_Your assignment_. Set down, please, exactly the lines below that run from the line with "For holes, rely on the even-odd rule." to the line with "Each request in", both lines included.

_Items from a dataset_.
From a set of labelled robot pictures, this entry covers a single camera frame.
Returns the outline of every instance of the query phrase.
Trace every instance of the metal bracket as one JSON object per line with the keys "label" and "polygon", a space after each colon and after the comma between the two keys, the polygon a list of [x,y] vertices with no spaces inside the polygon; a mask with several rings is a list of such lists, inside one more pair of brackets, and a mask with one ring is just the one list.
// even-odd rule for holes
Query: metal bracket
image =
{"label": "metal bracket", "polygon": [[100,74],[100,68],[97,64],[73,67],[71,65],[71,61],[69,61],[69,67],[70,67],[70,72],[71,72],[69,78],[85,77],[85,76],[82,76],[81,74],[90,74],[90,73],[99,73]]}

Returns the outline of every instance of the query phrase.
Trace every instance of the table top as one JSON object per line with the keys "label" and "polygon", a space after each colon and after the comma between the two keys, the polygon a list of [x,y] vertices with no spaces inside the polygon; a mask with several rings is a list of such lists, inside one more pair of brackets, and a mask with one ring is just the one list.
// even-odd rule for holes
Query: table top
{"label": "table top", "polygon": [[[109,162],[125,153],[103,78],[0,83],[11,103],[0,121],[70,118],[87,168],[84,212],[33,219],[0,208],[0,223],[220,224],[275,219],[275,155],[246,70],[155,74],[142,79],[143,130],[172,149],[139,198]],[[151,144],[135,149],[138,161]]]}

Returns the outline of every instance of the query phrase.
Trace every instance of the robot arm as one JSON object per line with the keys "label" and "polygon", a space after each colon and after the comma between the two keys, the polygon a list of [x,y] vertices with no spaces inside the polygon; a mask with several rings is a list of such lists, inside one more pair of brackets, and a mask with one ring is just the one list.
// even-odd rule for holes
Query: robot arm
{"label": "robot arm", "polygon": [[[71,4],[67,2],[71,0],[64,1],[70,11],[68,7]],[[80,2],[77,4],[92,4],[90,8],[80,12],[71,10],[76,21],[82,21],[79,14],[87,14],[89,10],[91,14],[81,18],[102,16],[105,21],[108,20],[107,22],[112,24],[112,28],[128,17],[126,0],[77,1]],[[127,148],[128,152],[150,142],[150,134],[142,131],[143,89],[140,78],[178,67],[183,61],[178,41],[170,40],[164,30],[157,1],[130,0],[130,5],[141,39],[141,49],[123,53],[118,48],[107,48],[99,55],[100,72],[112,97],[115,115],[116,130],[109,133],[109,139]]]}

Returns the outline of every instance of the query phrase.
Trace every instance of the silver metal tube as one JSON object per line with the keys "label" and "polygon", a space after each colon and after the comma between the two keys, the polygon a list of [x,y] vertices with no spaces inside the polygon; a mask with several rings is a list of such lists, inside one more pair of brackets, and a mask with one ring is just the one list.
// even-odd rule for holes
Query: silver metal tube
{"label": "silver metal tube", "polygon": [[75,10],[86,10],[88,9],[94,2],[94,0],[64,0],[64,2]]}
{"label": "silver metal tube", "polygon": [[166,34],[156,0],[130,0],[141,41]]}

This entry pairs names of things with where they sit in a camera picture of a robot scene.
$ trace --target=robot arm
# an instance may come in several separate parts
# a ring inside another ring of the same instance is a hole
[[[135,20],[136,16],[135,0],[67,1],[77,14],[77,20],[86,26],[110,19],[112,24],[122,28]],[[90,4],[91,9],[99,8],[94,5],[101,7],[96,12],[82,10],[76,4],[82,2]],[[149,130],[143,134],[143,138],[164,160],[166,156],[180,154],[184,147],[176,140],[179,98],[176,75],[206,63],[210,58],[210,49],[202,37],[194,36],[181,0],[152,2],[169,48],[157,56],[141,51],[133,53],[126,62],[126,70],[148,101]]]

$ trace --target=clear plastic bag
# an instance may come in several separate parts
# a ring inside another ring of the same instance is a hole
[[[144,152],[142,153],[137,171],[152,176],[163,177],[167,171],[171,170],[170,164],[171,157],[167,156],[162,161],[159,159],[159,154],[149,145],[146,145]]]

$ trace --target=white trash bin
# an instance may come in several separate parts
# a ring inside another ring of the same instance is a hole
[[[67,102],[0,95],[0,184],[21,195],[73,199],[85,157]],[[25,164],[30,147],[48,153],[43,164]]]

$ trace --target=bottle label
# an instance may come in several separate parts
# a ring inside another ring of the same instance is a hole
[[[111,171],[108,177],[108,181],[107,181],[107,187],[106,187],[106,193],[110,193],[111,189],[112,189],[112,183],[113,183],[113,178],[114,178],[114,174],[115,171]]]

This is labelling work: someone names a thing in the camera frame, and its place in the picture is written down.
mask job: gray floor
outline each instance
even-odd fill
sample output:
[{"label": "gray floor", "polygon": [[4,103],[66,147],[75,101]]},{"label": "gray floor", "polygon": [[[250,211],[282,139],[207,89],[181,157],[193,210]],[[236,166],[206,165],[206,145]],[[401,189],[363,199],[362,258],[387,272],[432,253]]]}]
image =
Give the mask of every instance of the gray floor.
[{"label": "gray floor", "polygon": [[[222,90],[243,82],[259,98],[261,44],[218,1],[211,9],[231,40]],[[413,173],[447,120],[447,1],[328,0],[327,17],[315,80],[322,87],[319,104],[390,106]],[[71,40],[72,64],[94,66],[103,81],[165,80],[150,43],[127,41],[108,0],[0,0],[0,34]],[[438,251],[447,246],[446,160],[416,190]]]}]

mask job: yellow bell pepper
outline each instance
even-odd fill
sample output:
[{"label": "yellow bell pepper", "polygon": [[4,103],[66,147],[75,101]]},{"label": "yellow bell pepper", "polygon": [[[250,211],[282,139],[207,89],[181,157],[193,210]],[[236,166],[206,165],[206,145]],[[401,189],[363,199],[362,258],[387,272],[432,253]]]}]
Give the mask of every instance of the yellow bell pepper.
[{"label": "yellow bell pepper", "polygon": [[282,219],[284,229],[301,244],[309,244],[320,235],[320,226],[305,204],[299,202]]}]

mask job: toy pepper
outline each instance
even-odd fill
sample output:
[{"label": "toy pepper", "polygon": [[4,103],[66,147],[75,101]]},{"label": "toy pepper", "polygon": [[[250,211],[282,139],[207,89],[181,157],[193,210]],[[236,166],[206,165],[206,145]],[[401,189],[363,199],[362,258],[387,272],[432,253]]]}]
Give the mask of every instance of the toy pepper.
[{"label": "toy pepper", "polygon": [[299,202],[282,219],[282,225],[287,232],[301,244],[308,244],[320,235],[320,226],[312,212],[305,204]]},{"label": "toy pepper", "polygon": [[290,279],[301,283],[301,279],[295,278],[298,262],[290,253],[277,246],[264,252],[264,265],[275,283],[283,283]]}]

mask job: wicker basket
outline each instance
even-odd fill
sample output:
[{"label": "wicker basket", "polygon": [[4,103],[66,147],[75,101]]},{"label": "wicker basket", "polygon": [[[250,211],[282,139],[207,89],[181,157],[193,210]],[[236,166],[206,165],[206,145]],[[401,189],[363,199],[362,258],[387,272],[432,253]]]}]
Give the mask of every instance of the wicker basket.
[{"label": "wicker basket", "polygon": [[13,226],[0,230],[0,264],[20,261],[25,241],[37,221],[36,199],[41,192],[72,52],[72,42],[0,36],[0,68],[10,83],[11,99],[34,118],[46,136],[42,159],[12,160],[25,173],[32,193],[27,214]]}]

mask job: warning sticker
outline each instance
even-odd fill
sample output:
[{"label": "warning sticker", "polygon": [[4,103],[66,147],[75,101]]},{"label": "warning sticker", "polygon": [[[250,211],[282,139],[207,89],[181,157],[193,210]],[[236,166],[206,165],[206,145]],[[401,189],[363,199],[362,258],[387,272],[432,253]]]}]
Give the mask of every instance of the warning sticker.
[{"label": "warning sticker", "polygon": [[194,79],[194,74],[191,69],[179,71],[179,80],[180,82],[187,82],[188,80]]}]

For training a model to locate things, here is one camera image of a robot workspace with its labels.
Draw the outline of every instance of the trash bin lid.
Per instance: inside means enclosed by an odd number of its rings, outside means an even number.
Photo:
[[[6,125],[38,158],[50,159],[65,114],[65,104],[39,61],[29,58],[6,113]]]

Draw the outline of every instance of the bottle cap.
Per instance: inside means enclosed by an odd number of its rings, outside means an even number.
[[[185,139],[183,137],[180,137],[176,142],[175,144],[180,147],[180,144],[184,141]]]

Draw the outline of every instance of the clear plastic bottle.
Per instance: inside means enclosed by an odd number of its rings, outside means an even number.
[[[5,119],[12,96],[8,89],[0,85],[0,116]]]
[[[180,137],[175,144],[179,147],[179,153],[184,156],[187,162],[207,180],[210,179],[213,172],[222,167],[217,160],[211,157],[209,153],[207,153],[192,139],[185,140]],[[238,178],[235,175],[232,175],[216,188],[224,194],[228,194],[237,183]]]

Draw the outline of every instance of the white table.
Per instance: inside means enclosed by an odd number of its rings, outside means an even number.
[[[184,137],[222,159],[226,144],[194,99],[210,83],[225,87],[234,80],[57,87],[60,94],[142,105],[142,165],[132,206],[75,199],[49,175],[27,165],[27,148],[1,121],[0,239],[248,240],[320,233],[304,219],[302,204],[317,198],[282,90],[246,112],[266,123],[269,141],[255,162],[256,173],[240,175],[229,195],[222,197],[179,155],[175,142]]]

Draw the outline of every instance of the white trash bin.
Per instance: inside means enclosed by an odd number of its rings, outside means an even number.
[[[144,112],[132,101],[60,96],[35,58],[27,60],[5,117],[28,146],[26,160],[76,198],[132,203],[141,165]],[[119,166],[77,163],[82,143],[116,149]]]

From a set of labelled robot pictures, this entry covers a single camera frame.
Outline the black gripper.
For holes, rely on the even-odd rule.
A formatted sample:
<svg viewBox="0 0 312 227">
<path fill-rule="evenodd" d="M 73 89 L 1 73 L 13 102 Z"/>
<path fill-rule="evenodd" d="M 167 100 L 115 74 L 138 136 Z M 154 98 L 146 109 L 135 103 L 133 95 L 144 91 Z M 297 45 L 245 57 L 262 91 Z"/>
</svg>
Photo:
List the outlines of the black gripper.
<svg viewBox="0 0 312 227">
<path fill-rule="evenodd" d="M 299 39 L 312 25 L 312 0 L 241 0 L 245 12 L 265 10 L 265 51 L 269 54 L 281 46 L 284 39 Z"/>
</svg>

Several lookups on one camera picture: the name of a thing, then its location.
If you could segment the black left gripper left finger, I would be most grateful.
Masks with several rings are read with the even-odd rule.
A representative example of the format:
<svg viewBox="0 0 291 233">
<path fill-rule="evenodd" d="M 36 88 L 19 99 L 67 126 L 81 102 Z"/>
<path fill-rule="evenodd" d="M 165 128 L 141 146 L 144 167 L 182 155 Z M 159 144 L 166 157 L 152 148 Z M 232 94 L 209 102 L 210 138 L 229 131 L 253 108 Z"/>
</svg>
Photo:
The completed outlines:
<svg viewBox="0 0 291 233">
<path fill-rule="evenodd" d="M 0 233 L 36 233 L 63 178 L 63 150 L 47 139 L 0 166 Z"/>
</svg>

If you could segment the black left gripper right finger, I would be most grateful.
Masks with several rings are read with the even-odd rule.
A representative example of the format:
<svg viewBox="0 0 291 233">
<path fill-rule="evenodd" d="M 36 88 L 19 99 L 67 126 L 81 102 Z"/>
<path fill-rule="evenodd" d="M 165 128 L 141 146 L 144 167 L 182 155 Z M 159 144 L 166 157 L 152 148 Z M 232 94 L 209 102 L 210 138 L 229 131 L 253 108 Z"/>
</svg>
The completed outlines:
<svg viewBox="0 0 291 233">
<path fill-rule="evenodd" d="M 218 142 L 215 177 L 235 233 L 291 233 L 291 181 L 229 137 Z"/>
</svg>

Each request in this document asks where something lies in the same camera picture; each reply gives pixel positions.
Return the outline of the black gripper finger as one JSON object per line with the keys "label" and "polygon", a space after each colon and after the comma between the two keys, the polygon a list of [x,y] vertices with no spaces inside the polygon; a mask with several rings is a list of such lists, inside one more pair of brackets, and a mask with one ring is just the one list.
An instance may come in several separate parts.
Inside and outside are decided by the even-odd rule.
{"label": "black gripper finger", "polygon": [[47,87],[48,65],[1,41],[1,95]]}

_Written solution_.
For holes, rely on the even-odd rule.
A formatted sample:
<svg viewBox="0 0 312 227">
<path fill-rule="evenodd" d="M 73 89 L 1 73 L 13 102 Z"/>
<path fill-rule="evenodd" d="M 167 100 L 115 74 L 138 136 Z M 154 98 L 146 109 L 135 103 L 133 95 L 144 91 Z M 297 45 L 245 57 L 262 91 Z"/>
</svg>
Photo:
List the outlines of the black gripper.
<svg viewBox="0 0 312 227">
<path fill-rule="evenodd" d="M 299 39 L 312 25 L 312 0 L 241 0 L 245 12 L 265 10 L 265 51 L 269 54 L 281 46 L 284 39 Z"/>
</svg>

Several lookups on one camera picture: the name of a thing, then its location.
If you could segment the black left gripper left finger, I would be most grateful.
Masks with several rings are read with the even-odd rule.
A representative example of the format:
<svg viewBox="0 0 291 233">
<path fill-rule="evenodd" d="M 36 88 L 19 99 L 67 126 L 81 102 Z"/>
<path fill-rule="evenodd" d="M 165 128 L 141 146 L 144 167 L 182 155 Z M 159 144 L 166 157 L 152 148 Z M 232 94 L 209 102 L 210 138 L 229 131 L 253 108 Z"/>
</svg>
Photo:
The completed outlines:
<svg viewBox="0 0 291 233">
<path fill-rule="evenodd" d="M 0 233 L 36 233 L 63 178 L 63 150 L 47 139 L 0 166 Z"/>
</svg>

If you could segment the black left gripper right finger, I would be most grateful.
Masks with several rings are read with the even-odd rule.
A representative example of the format:
<svg viewBox="0 0 291 233">
<path fill-rule="evenodd" d="M 36 88 L 19 99 L 67 126 L 81 102 Z"/>
<path fill-rule="evenodd" d="M 165 128 L 141 146 L 144 167 L 182 155 Z M 159 144 L 166 157 L 152 148 Z M 232 94 L 209 102 L 210 138 L 229 131 L 253 108 Z"/>
</svg>
The completed outlines:
<svg viewBox="0 0 291 233">
<path fill-rule="evenodd" d="M 218 142 L 215 177 L 235 233 L 291 233 L 291 181 L 229 137 Z"/>
</svg>

Each request in this document asks where something lies in the same camera picture; each reply gives pixel positions.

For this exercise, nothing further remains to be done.